RECORDS FOR THIS TASK –
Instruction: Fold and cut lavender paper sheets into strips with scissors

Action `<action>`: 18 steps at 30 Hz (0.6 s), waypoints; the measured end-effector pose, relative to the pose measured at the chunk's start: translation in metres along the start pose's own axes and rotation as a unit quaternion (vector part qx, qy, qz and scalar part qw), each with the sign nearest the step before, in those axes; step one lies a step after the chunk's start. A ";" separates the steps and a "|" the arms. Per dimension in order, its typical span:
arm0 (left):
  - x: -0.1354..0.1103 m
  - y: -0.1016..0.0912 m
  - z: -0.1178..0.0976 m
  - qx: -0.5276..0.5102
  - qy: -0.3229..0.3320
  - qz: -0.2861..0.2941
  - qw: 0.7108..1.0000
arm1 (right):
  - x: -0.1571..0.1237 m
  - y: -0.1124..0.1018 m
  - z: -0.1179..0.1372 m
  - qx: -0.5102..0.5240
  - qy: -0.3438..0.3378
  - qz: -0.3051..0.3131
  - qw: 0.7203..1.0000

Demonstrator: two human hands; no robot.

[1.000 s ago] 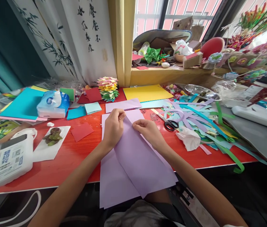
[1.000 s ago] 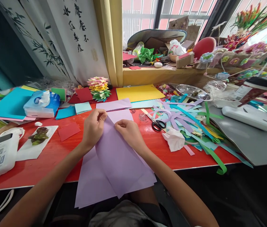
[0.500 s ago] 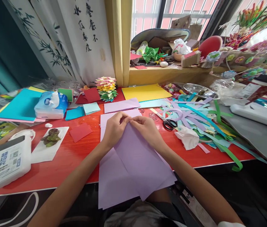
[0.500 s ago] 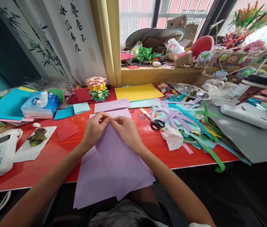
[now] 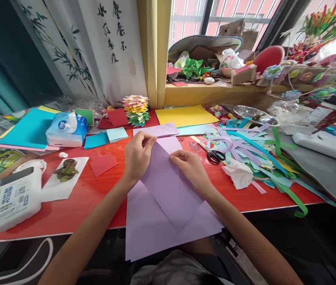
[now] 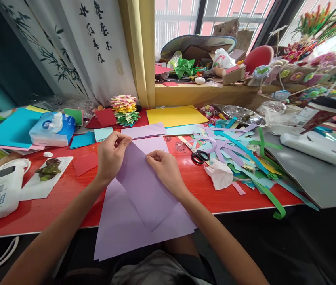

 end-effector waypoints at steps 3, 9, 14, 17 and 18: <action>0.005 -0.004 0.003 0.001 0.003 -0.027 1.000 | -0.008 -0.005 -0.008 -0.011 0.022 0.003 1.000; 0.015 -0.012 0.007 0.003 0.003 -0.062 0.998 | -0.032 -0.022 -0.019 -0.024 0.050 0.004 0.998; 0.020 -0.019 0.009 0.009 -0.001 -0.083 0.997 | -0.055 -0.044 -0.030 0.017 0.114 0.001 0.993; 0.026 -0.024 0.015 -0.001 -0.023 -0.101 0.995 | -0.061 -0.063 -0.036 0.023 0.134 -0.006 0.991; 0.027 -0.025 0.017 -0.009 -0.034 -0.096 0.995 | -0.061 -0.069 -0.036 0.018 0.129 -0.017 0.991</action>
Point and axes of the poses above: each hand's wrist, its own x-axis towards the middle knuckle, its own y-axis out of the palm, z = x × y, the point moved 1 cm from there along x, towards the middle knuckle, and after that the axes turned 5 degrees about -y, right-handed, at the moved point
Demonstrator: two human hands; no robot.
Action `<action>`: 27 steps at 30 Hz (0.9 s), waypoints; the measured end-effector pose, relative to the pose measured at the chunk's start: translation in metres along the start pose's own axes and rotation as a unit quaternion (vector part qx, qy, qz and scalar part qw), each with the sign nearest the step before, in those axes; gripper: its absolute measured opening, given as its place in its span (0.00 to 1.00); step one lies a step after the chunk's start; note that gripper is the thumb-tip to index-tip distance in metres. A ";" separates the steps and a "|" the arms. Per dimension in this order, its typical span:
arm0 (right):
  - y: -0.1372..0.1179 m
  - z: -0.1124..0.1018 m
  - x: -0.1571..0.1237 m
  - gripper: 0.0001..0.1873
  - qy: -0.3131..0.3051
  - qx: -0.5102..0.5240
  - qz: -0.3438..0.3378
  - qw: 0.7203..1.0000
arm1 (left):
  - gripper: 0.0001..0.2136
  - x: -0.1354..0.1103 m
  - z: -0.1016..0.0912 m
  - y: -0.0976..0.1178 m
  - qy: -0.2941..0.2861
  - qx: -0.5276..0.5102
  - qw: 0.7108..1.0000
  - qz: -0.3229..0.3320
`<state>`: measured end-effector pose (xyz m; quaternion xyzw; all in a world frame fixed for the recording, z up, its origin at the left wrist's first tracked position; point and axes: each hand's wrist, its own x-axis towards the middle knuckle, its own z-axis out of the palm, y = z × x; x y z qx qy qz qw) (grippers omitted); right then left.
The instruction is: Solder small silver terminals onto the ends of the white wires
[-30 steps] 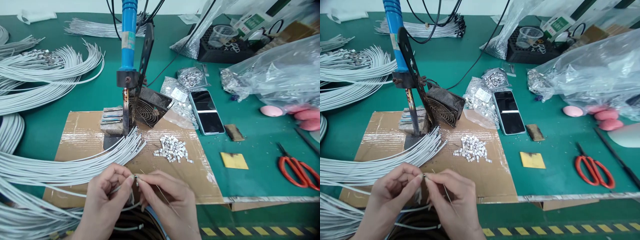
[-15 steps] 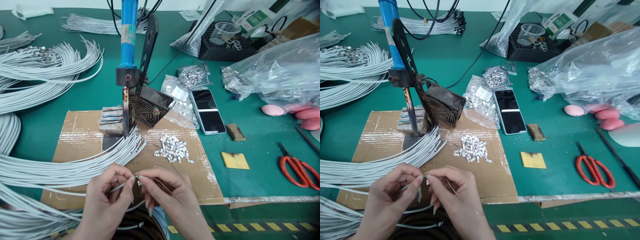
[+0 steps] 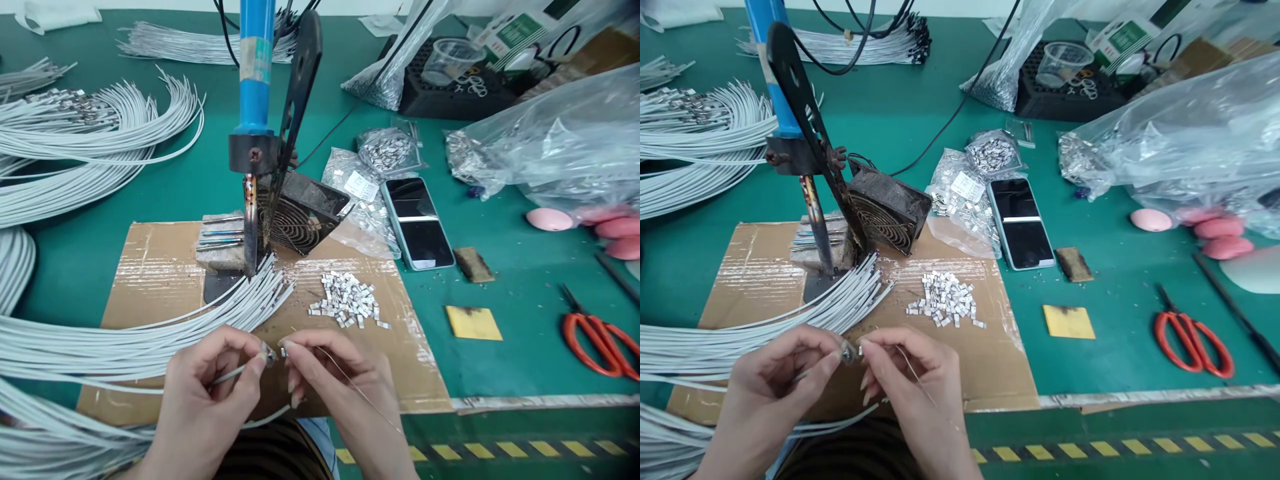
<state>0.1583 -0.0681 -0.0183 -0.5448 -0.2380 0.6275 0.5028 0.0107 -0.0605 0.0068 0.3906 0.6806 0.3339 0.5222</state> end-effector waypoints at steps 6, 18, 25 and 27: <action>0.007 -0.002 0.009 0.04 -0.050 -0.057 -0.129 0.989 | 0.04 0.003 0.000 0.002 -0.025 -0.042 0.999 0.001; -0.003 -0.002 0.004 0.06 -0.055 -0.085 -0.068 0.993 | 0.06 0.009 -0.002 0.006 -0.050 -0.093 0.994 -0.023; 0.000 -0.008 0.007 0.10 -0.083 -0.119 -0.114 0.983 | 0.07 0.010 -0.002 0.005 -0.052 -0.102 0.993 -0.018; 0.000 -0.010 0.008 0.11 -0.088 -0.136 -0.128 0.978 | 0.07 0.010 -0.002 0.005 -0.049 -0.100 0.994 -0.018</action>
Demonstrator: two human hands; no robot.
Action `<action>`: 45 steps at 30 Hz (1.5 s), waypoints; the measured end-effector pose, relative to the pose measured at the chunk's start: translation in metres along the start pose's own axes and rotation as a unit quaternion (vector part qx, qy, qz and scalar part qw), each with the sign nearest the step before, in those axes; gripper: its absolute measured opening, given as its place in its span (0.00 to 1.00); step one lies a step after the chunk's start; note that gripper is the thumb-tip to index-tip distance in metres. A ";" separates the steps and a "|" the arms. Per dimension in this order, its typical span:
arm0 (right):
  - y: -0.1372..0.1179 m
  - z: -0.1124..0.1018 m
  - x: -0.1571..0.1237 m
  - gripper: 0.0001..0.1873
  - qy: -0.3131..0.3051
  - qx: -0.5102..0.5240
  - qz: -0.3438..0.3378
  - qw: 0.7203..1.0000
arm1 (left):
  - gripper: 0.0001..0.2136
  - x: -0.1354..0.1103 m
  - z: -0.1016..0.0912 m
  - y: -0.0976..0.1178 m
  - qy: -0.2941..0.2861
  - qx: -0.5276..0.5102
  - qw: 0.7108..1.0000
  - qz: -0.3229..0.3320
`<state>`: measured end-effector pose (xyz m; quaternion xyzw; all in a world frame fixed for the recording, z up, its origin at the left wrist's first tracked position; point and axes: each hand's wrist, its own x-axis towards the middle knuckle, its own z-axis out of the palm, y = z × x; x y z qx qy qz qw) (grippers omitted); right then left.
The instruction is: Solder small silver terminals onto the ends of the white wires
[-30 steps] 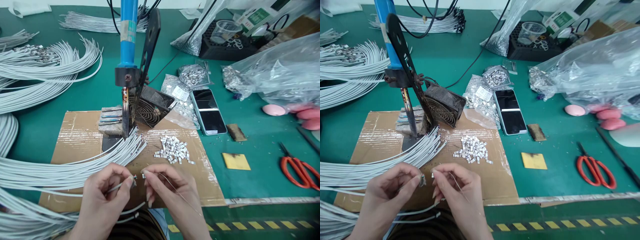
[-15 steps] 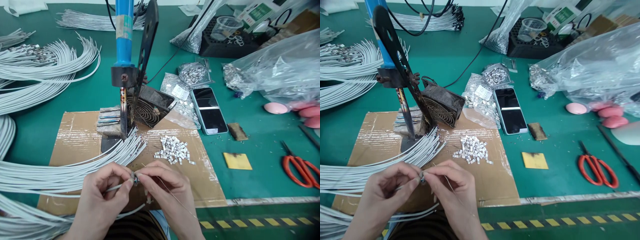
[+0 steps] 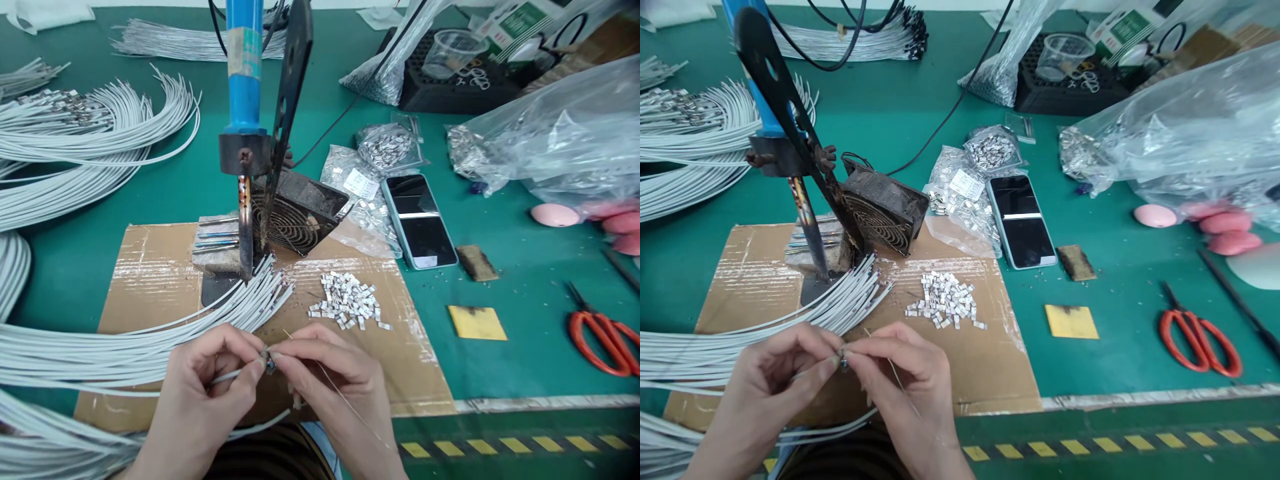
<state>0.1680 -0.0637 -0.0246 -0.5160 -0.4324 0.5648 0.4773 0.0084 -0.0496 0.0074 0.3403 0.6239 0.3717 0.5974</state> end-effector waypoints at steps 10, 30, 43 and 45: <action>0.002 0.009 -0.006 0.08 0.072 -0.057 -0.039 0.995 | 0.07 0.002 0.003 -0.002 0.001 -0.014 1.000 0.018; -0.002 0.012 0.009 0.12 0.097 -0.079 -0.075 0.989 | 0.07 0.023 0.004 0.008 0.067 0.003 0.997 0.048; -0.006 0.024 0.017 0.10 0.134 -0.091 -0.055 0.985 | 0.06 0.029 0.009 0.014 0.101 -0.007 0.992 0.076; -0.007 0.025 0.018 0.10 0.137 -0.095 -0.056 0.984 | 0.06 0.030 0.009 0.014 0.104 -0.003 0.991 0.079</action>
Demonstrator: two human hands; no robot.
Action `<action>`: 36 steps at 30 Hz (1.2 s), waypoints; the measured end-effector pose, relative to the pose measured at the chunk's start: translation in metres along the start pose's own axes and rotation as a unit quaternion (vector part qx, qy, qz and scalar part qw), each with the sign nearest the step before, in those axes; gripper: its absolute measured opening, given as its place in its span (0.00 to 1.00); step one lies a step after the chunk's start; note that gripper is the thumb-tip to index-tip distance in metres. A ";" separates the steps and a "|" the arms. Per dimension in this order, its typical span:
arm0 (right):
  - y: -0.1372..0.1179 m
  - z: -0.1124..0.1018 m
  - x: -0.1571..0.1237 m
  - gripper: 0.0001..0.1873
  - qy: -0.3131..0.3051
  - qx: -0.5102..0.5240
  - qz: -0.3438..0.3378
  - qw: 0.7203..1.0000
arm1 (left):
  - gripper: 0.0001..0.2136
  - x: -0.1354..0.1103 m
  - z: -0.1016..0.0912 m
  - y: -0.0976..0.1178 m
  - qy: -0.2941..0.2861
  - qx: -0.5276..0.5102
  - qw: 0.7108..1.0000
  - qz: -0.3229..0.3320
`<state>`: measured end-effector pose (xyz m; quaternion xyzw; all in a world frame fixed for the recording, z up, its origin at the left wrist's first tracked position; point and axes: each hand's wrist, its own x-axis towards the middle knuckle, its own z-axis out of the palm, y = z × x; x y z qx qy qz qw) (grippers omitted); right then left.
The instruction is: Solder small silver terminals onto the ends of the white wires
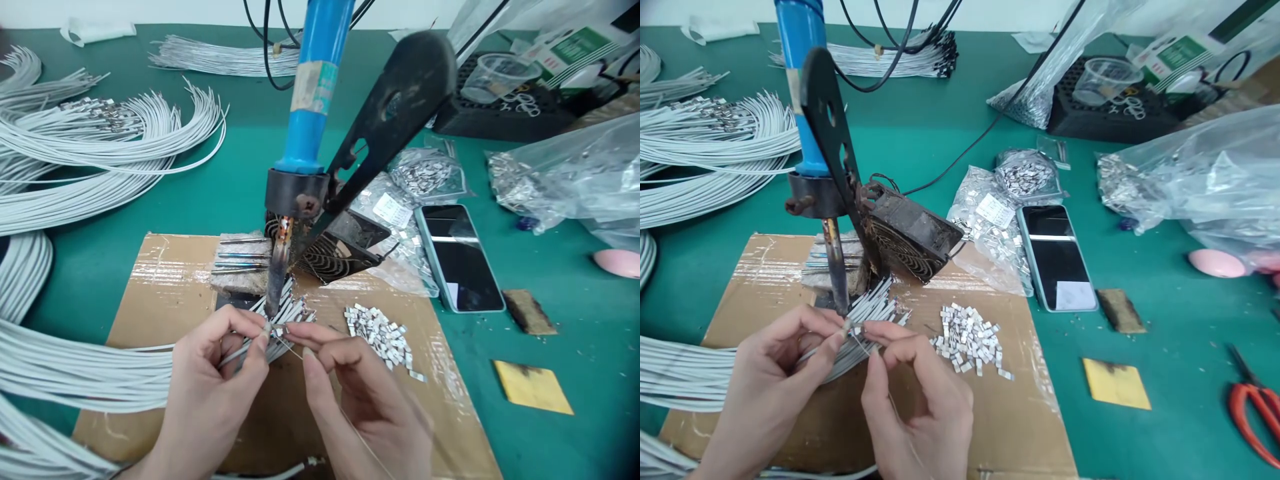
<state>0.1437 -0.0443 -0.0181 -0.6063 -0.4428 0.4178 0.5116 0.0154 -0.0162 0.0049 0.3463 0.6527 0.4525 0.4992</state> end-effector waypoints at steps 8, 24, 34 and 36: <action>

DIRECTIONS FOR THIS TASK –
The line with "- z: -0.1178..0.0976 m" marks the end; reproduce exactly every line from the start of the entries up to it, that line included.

WRITTEN RESPONSE –
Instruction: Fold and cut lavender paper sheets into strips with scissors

Action `<action>`: 18 steps at 30 Hz (0.6 s), waypoints; the measured end-effector pose, relative to the pose measured at the chunk's start: translation in metres along the start pose's own axes and rotation as a unit quaternion (vector part qx, qy, qz and scalar part qw), each with the sign nearest the step before, in those axes; step one lies a step after the chunk's start. A ";" separates the steps and a "|" the arms. Per dimension in order, its typical span:
arm0 (left):
  - x: -0.1354..0.1103 m
  - y: -0.1016..0.0912 m
  - z: -0.1178..0.0976 m

For this exercise, nothing more is required.